To do: Reproduce exactly, from the data that follows, the line with "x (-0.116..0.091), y", the line with "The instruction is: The", and every line that lies between them.

Provided material:
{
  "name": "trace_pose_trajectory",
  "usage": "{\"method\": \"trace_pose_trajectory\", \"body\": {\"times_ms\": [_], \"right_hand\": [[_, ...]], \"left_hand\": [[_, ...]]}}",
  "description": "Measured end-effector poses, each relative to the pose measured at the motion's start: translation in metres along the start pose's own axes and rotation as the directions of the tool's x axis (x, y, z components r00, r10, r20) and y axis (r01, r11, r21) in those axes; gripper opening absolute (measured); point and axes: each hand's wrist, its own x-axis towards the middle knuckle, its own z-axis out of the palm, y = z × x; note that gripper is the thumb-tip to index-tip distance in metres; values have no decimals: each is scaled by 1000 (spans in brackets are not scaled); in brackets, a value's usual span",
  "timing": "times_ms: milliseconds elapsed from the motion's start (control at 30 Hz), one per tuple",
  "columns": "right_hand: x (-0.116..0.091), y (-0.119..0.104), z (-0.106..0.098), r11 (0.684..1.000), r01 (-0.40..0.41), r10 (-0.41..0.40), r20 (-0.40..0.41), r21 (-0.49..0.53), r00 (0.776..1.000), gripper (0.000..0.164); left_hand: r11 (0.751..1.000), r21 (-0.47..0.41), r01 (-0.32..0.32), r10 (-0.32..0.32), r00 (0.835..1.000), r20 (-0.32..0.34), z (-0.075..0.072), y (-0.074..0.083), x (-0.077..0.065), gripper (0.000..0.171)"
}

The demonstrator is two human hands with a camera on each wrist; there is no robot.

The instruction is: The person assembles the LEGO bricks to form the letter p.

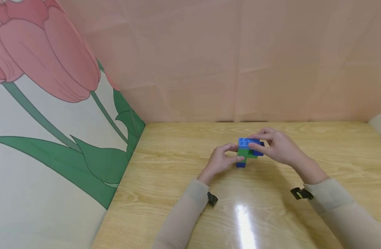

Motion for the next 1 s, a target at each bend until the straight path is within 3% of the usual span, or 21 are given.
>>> {"method": "trace_pose_trajectory", "body": {"times_ms": [367, 633, 833, 1000], "right_hand": [[2, 11, 3, 1000, -18, 18, -6, 18, 1000, 34], [-6, 22, 22, 998, 57, -52, -160, 27, 986, 35], [-23, 33, 32, 996, -34, 49, -189, 83, 981, 63], [-40, 41, 34, 990, -66, 88, -173, 126, 981, 65]], "left_hand": [[1000, 9, 13, -13, 1000, -5, 0, 1, 5, 39], [1000, 5, 27, -27, 999, -20, 2, 0, 3, 37], [999, 18, 28, -27, 999, -28, 4, -1, 3, 39], [999, 13, 43, -43, 999, -31, 4, 3, 4, 40]]}}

Answer box:
  "columns": "right_hand: x (-0.116..0.091), y (-0.119..0.104), z (-0.106..0.098), r11 (0.684..1.000), r01 (-0.40..0.41), r10 (-0.41..0.40), r20 (-0.40..0.41), r21 (-0.49..0.53), r00 (0.776..1.000), gripper (0.000..0.164); left_hand: r11 (0.751..1.000), r21 (-0.47..0.41), r01 (-0.32..0.32), r10 (-0.32..0.32), r00 (0.835..1.000), r20 (-0.32..0.34), z (-0.075..0.072), y (-0.074..0.083), x (-0.077..0.065), gripper (0.000..0.171)"
}

The demonstrator is two human hands with a camera on each wrist; there is no robot.

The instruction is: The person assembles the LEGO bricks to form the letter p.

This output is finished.